João Frank foi praticamente
quem inventou no Brasil o tema da
cooperação internacional para o
desenvolvimento em matéria de
ciência e tecnologia. Criou a divisão
sobre o assunto no Itamaraty, e o
trabalho que realizou teve tamanha
repercussão, dentro e fora do país,
que as Nações Unidas o convidaram
para ser o subsecretário-geral da
ONU para a área.
Nessa condição, organizou a
grande Conferência da ONU sobre
Ciência e Tecnologia para o Desenvolvimento, em Viena, nos anos 70,
tempos de confronto pouco propícios ao entendimento. Desde aquele começo, as nações líderes em pesquisa científica já se haviam
atrelado aos interesses mercantilistas das transnacionais detentoras
da tecnologia farmacêutica e da biotecnologia.
João Frank foi um dos primeiros
a perceber a primazia do conhecimento científico e da pesquisa. Os
raros setores nos quais o Brasil seguiu essa política -a agricultura,
com a Embrapa, a indústria aeronáutica, com a Embraer- são, não
por acaso, os de maior dinamismo e
êxito da economia brasileira. Os
princípios cooperativos de Viena
até hoje se contrapõem ao egoísmo
privatizante da proteção excessiva
das patentes na luta para dar acesso
a todos ao patrimônio científico da
humanidade.
Uma ironia cruel fez com que esse homem, todo ação e energia, fosse aos poucos anulado por uma dessas misteriosas doenças que destroem os músculos.

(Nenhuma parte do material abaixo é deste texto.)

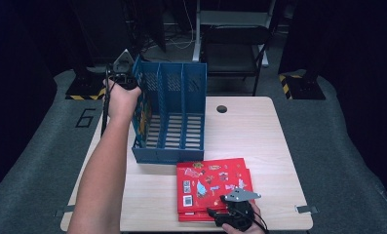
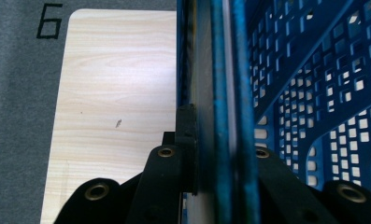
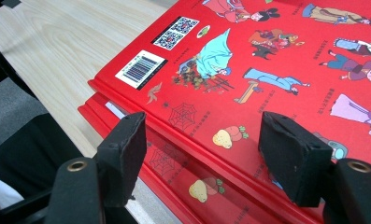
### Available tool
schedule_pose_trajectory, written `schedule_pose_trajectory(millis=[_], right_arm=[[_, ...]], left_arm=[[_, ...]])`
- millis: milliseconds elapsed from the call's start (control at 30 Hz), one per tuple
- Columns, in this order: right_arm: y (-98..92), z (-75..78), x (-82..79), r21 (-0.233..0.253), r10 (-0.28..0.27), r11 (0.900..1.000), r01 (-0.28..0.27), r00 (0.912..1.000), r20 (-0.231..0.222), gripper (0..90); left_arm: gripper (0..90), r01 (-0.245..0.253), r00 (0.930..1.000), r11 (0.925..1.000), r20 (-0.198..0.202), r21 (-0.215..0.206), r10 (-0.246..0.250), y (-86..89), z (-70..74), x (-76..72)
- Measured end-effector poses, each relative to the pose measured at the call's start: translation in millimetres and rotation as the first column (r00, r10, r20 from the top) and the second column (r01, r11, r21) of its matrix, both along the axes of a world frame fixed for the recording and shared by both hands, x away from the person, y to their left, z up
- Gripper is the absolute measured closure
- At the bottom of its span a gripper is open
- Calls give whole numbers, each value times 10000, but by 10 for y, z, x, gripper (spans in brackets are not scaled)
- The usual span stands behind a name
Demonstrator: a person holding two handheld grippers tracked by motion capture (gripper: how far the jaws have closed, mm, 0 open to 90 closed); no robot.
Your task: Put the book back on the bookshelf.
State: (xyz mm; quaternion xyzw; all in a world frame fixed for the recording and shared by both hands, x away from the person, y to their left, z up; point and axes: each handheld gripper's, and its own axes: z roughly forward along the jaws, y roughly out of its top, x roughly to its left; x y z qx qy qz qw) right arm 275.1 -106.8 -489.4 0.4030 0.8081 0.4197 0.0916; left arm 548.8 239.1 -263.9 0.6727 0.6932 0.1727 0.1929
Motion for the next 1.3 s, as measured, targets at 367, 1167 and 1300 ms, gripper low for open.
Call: schedule_pose_trajectory(millis=[367,1167,1300], right_arm=[[0,-2,5,24,14,10000,-14,10000,5,321],[8,1,7,0,132,9999,-132,9999,-32,320],[10,0,7,4,104,9999,-104,9999,-19,321]], left_arm=[[826,143,9993,9999,338,83,-145,9,-72,-37],[755,664,9978,9978,3,73,-664,123,-99,-102],[723,707,9972,9974,-224,-102,-709,120,-110,-99]])
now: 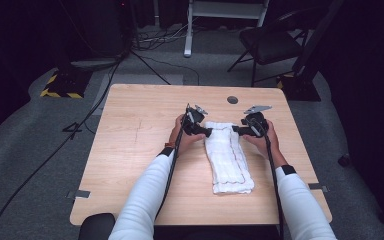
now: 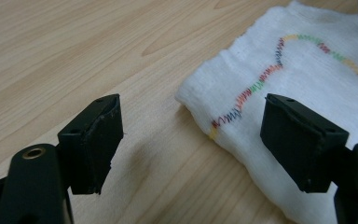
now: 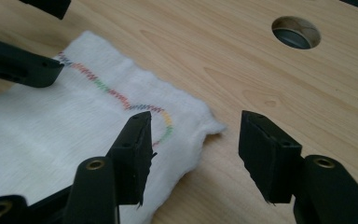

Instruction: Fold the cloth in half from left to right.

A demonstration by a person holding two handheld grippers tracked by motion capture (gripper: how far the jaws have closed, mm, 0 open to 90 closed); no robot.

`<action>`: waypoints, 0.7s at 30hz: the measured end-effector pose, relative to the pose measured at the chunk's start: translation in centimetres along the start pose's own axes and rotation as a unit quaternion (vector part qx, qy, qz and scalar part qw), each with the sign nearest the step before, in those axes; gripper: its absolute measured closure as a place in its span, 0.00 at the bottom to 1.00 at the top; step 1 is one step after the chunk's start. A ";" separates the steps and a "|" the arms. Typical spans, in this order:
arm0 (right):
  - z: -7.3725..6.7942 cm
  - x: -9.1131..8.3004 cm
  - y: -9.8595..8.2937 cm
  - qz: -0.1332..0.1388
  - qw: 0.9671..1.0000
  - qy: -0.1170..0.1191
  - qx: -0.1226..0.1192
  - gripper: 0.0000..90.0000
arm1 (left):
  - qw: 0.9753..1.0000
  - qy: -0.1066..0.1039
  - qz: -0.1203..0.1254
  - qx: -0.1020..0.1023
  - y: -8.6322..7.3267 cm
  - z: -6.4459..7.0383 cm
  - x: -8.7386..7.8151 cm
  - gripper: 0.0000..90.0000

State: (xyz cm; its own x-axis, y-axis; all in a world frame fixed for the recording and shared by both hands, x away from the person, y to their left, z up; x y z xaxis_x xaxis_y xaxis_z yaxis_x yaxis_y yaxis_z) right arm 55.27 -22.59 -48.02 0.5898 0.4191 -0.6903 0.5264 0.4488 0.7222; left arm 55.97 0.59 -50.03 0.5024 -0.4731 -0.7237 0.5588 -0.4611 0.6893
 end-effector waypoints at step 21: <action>-0.3 2.9 -0.2 -0.049 0.998 0.025 0.037 0.63 | 0.999 -0.024 -0.023 -0.004 0.3 0.7 1.1 0.54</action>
State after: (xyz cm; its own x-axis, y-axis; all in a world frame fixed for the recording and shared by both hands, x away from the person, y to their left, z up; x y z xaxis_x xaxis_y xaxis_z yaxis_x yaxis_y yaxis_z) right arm 56.68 -21.26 -50.21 0.5029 0.4163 -0.7575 0.6253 0.4299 0.6513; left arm 56.20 -0.64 -50.60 0.4447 -0.4865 -0.7521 0.5864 -0.4766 0.6550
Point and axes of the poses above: each handheld gripper's, and its own axes: x roughly forward along the jaws, y roughly out of its top, z roughly to its right, the point moved 2 cm from there along x, roughly forward along the jaws
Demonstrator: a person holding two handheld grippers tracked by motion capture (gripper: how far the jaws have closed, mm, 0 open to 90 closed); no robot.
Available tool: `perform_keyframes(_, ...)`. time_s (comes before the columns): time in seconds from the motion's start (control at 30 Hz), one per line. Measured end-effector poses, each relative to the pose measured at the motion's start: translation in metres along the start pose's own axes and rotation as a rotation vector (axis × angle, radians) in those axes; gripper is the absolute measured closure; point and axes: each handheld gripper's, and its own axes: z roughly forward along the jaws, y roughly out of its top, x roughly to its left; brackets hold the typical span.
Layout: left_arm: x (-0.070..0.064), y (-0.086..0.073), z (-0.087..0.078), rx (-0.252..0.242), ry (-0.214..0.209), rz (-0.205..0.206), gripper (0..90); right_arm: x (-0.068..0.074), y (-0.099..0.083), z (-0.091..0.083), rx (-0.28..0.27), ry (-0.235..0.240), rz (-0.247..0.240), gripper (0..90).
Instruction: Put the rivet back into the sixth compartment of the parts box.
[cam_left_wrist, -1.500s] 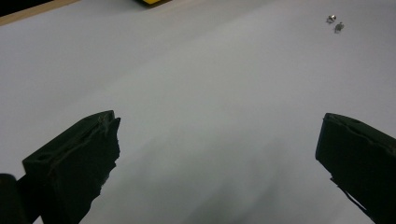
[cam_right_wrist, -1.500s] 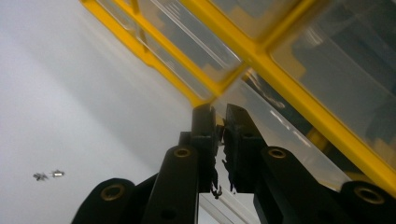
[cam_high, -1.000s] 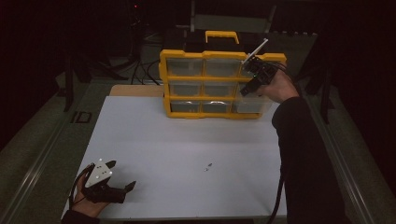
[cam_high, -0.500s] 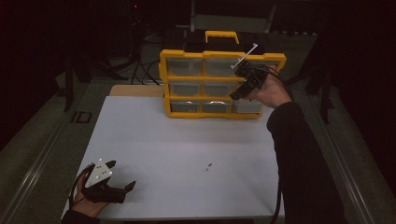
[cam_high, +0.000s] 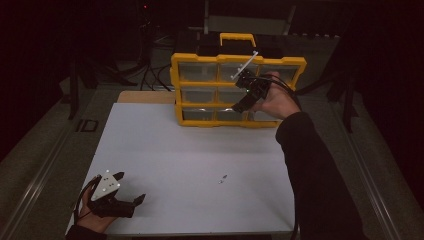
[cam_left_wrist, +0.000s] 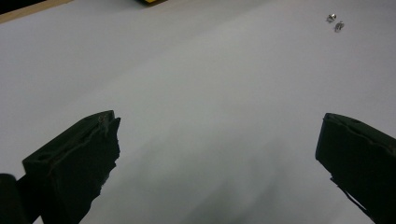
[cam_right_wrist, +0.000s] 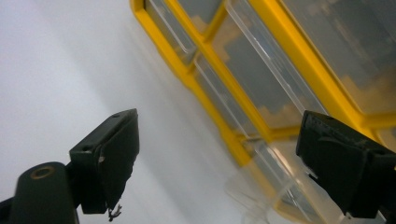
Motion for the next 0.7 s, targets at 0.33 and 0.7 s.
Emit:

Não se abateu e, até o fim, continuou a inventar, cada vez mais mergulhado nas obras
de "assemblage" que criava com
materiais disparatados reunidos
com humor e irreverência.
Fazia bem, de modo claro e despretensioso, tudo que tocava, inclusive a cozinha.
A essência de João Frank está no delicioso "La cuisine
et la table dans l'oeuvre de Proust",
que escreveu quando convidado a
dirigir a reencenacão do jantar que
a mãe do Narrador oferece a Monsieur de Norpois.
Pequena obra-prima de erudição, intuição crítica e ironia sutilíssima, comenta o texto que a fiel
Francoise deveria ter preparado
sob protesto a extravagante salada
de ananás com trufas, triunfo do
exagero burguês. E completa com
julgamento que poderia servir-lhe
de lema. A cozinheira de gênio,
afirma João Frank, sabe que a boa
cozinha se reconhece "não no rebuscamento e na complicação, mas
na simplicidade -signo de perfeição- e na capacidade de dar valor
ao gosto que possuem as coisas".
RUBENS RICUPERO , 69, diretor da Faculdade de Economia
da Faap e do Instituto Fernand Braudel de São Paulo, foi secretário-geral da Unctad (Conferência das Nações Unidas
sobre Comércio e Desenvolvimento) e ministro da Fazenda
(governo Itamar Franco). Escreve quinzenalmente, aos domingos, nesta coluna.